I find that the defendant's process in this respect also is fairly covered by the plaintiff's claims, and is an infringement.
Both the plaintiff and the defendant here claim to be supported in their positions on this matter of infringement under the seventh defense by the opinion of the court in the Third Circuit in the Miami Case.
That case did not necessitate the decision of the point here in issue, because the defendant there used the mechanical agitation emphasized in the first patent in connection with the pneumatic Callow cell process.
The court certainly did use some expressions which indicated that it would not have considered the agitation of the Callow cells alone the equivalent of the violent agitation of the first patent (patent 835,120, and not the patent in suit).
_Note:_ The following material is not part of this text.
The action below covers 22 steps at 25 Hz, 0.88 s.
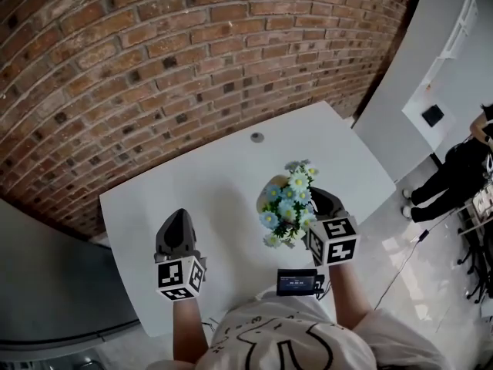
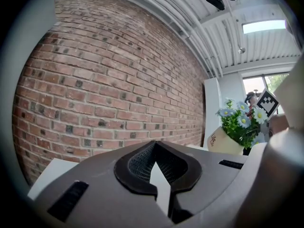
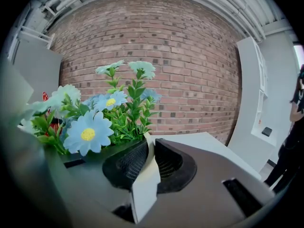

But it did not pass upon the question whether the use of the Callow cell alone, without other agitation, would be an infringement of either patent. On the contrary, it expressly negatived any such intention in these words:
"While we are loath to omit from our consideration and judgment anything affecting this very important patent and the art to which it relates, we feel, nevertheless, that we cannot consider and adjudge with propriety or authority a process with respect to which the plaintiff has had no opportunity to produce testimony, and which was not embraced in the decree we are reviewing."
It follows that the bill is sustained, and the plaintiff entitled to appropriate relief.